- Problem details -
Could you restate the data word for word?

[Material supplied Boundary: Start]

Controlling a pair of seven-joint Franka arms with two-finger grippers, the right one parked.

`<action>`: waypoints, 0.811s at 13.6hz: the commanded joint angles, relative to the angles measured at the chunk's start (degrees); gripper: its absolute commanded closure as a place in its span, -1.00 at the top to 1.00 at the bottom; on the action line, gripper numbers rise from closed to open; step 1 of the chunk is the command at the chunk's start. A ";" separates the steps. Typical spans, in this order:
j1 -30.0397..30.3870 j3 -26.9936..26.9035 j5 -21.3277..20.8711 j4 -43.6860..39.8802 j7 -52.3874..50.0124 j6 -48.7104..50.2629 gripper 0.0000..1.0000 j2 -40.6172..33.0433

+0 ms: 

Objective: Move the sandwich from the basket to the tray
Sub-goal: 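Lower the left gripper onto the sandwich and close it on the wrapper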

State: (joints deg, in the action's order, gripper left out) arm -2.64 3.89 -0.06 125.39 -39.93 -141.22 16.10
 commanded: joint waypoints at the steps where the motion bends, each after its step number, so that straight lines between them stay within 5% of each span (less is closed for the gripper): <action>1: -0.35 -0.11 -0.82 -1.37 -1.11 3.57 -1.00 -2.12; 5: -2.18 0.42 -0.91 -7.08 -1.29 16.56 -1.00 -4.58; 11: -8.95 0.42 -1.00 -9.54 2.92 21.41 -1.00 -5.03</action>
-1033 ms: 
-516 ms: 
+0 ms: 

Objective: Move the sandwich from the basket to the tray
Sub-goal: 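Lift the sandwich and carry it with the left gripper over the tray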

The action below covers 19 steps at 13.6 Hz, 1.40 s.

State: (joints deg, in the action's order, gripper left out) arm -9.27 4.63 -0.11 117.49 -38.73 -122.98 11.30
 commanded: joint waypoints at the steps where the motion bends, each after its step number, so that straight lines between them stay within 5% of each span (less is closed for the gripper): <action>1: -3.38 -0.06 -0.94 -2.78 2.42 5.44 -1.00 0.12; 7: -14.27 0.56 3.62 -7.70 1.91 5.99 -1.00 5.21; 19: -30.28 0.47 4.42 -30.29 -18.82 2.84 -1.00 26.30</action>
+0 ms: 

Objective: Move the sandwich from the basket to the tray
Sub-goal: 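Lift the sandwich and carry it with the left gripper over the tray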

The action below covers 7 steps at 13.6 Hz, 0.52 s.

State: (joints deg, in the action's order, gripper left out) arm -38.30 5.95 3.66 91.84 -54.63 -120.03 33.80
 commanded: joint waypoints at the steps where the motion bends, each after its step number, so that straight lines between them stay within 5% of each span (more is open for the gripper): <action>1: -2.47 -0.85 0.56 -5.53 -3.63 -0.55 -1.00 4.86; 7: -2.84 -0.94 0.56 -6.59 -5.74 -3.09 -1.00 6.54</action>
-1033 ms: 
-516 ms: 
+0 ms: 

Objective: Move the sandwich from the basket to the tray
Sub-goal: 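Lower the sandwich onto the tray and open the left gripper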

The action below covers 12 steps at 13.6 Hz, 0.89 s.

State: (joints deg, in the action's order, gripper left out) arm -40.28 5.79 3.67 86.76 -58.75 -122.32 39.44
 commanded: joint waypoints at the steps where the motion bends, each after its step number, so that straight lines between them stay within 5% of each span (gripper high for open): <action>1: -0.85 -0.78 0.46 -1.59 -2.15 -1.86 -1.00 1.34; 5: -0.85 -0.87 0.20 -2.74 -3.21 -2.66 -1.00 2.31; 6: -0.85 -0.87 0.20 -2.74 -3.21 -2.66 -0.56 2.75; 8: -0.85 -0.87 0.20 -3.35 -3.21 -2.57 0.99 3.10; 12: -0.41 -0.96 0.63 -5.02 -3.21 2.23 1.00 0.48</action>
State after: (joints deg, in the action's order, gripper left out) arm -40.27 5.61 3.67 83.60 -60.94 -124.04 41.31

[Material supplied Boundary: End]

- Solved exercise -
Controlling a pair of seven-joint Franka arms with two-finger grippers, the right one parked.

`<action>`: waypoints, 0.811s at 13.6hz: the commanded joint angles, relative to the angles measured at the chunk's start (degrees); gripper: its absolute commanded closure as a place in its span, -1.00 at the top to 1.00 at the bottom; on the action line, gripper numbers rise from closed to open; step 1 of the chunk is the command at the chunk's start. A ";" separates the steps. Typical spans, in this order:
j1 -30.0397..30.3870 j3 -26.9936..26.9035 j5 -21.3277..20.8711 j4 -43.6860..39.8802 j7 -52.3874..50.0124 j6 -48.7104..50.2629 gripper 0.0000..1.0000 j2 -40.6172..33.0433

+0 ms: 

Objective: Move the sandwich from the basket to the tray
Sub-goal: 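Lower the left gripper onto the sandwich and close it on the wrapper
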
State: (joints deg, in the action's order, gripper left out) arm -2.64 3.89 -0.06 125.39 -39.93 -141.22 16.10
 commanded: joint waypoints at the steps where the motion bends, each after its step number, so that straight lines between them stay within 5% of each span (less is closed for the gripper): <action>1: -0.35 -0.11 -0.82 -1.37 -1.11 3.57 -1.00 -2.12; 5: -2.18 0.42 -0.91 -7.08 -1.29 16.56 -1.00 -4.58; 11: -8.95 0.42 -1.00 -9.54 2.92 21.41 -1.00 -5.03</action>
-1033 ms: 
-516 ms: 
+0 ms: 

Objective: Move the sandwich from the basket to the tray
Sub-goal: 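Lift the sandwich and carry it with the left gripper over the tray
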
The action below covers 19 steps at 13.6 Hz, 1.40 s.

State: (joints deg, in the action's order, gripper left out) arm -9.27 4.63 -0.11 117.49 -38.73 -122.98 11.30
 commanded: joint waypoints at the steps where the motion bends, each after its step number, so that straight lines between them stay within 5% of each span (less is closed for the gripper): <action>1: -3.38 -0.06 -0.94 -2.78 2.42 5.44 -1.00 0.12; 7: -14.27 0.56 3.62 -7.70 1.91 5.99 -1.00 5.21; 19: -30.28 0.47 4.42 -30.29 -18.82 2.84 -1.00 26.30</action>
+0 ms: 

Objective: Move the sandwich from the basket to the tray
Sub-goal: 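Lift the sandwich and carry it with the left gripper over the tray
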
The action below covers 7 steps at 13.6 Hz, 0.52 s.

State: (joints deg, in the action's order, gripper left out) arm -38.30 5.95 3.66 91.84 -54.63 -120.03 33.80
 commanded: joint waypoints at the steps where the motion bends, each after its step number, so that straight lines between them stay within 5% of each span (more is open for the gripper): <action>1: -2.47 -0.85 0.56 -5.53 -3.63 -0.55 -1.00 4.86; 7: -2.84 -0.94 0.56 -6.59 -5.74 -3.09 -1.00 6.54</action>
-1033 ms: 
-516 ms: 
+0 ms: 

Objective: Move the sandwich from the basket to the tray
Sub-goal: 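Lower the sandwich onto the tray and open the left gripper
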
The action below covers 12 steps at 13.6 Hz, 0.89 s.

State: (joints deg, in the action's order, gripper left out) arm -40.28 5.79 3.67 86.76 -58.75 -122.32 39.44
 commanded: joint waypoints at the steps where the motion bends, each after its step number, so that straight lines between them stay within 5% of each span (gripper high for open): <action>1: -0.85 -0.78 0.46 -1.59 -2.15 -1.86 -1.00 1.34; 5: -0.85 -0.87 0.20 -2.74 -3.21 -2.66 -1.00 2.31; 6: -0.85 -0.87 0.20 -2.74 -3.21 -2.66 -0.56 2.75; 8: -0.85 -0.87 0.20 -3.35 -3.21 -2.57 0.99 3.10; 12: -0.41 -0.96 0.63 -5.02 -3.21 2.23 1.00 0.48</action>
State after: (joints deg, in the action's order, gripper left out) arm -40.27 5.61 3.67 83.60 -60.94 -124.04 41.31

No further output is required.